Home Notizie Con il sole negli occhi, Pupi Avati fa ancora Servizio Pubblico attraverso la fiction, portando in tv un dramma senza eccessività

Con il sole negli occhi, Pupi Avati fa ancora Servizio Pubblico attraverso la fiction, portando in tv un dramma senza eccessività

Con il sole negli occhi, il film-tv di Raiuno, racconta una storia molto attuale, riuscendo a non cadere in moralismi ed a svegliare il pubblico sulla situazione dei profughi: merito del regista Pupi Avati che ha voluto portare in tv una sceneggiatura forte e non banale

pubblicato 3 Febbraio 2015 aggiornato 2 Settembre 2020 19:04

Pupi Avati torna ad occuparsi di bambini in difficoltà, ed il risultato è ancora una volta toccante. Nonostante non raggiunga gli stessi livelli de Il bambini cattivo, andato in onda nel 2013 in occasione della Giornata internazionale dei diritti dell’infanzia e dell’adolescenza, Con il sole negli occhi, il film-tv di Raiuno, regala al pubblico un racconto intriso di attualità e di tenerezza.

Dai bambini contesi ai profughi siriani, il regista cerca di lasciare stare sentimentalismi eccessivi, per raccontare una realtà che è troppo poco raccontata dalla televisione. Proprio attraverso le immagini degli sbarchi reali si vuole unire la finzione del racconta alla realtà dei fatti: Avati cerca di non girare troppo intorno al problema, e fin dalla prima parte della fiction inserisce delle immagini in bianco e nero che, durante le scene di quotidianità della protagonista Carla (una Laura Morante che non preme troppo nell’interpretazione della donna in crisi), irrompono violentemente.

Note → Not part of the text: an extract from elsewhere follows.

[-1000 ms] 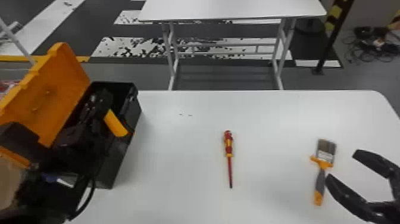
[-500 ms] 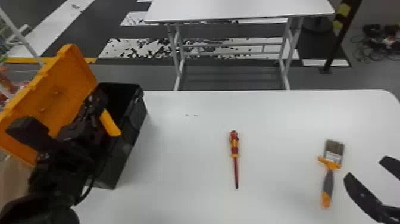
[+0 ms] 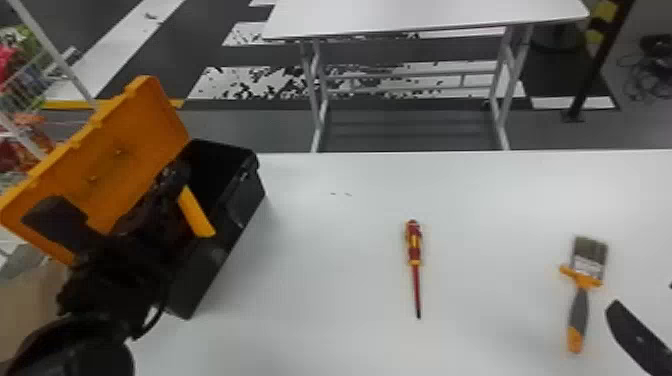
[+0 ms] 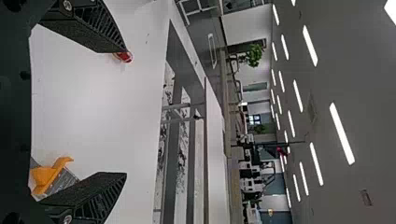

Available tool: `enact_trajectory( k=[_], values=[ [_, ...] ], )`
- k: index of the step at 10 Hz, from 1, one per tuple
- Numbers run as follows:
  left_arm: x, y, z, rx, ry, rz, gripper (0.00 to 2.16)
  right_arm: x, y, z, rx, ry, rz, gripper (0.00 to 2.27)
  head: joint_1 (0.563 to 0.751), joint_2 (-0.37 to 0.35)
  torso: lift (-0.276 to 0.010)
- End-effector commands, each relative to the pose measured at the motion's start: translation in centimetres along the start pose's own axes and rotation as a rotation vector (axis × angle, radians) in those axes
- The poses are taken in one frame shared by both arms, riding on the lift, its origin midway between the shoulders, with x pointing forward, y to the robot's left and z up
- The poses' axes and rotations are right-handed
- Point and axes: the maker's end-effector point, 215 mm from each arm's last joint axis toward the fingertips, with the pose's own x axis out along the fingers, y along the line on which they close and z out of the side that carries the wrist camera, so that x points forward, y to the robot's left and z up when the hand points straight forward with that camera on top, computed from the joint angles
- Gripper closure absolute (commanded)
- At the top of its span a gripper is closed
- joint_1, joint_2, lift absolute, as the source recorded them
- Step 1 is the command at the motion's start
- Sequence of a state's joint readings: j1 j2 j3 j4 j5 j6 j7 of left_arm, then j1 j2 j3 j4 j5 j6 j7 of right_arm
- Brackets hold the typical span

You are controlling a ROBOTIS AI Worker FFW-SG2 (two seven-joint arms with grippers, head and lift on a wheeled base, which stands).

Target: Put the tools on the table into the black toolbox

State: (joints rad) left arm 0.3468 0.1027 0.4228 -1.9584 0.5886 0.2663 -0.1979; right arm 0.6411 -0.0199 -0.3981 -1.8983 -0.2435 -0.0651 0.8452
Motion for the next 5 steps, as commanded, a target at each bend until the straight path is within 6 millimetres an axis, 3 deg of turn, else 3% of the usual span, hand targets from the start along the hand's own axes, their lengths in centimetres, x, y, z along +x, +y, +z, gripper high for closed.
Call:
enact_trajectory(
  k=[1, 3, 4, 5],
  values=[
    [0.0, -0.1, 0.1, -0.004, 0.001, -0.002, 2.14, 0.0, 0.1, -0.2, 0.003, 0.004, 0.000, 0.07, 0.695, 0.178, -0.075],
    [-0.5, -0.3, -0.1, -0.026, 0.025, -0.014, 2.14, 0.0, 0.0, -0.5, 0.007, 0.010, -0.001, 0.07, 0.695, 0.178, -0.075],
    [-1.6, -1.6, -0.4, -0.048, 0.036, -0.044, 2.13, -0.1, 0.0, -0.7, 0.010, 0.013, -0.002, 0.07, 0.695, 0.177, -0.075],
    [-2.9, -4.5, -0.8, -0.091, 0.044, -0.100, 2.13, -0.1, 0.0, -0.7, 0.015, 0.010, -0.006, 0.07, 0.695, 0.171, -0.075]
  ],
)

Avati sembra voler attaccare, nella prima parte del film-tv, proprio quel sistema occidentale che vuole dimenticare o fare finta di non poter agire di fronte ad un tragedia di cui, però, non ci si può scordare. Un attacco, il suo, che non stona con il resto della sceneggiatura, che si focalizza di più sul tentativo di Carla di aiutare Marhaba (Amor Faidi) a ritrovare i suoi fratelli.

Ma Con il sole negli occhi non vuole essere un film-tv con lieto fine, nè vuole intenerire il pubblico sfruttando la presenza di un bambino, come spesso fanno alcune fiction. L’obiettivo è invece quello di dare uno schiaffo al pubblico, cercando però di non traumatizzarlo. Da qui, il racconto in voice-over della protagonista (uno dei pochi elementi disturbanti del film-tv), che spiegano senza lasciare dubbi ogni scena in cui interviene.

A parte questo, Pupi Avati si rivela essere capace di sfruttare il piccolo schermo con racconti che fanno quel Servizio Pubblico che ogni tanto la fiction di dimentica di fare. Se con la lunga serialità si perde e confonde (Un matrimonio non è stato eccezionale), con i film-tv il regista riesce a porre l’attenzione su tematiche sociali di cui si preoccupa. E ricordando che a volte una certa generosità cela un desiderio di mettersi la coscienza a posto e basta (“siamo noi a dover aiutare loro, non loro a dover aiutare noi”, dice la psicologa del centro in cui Carla trova il bambino alla protagonista), il regista non cade nel tranello della fiction a sfondo sociale solo per ottenere elogi.

Un Avati che, in questo modo, afferma la propria attenzione al sociale laddove meglio gli riesce, ovvero sulla Rai che, dal canto suo, riesce così a mandare in onda produzioni che non si limitano a fare la morale.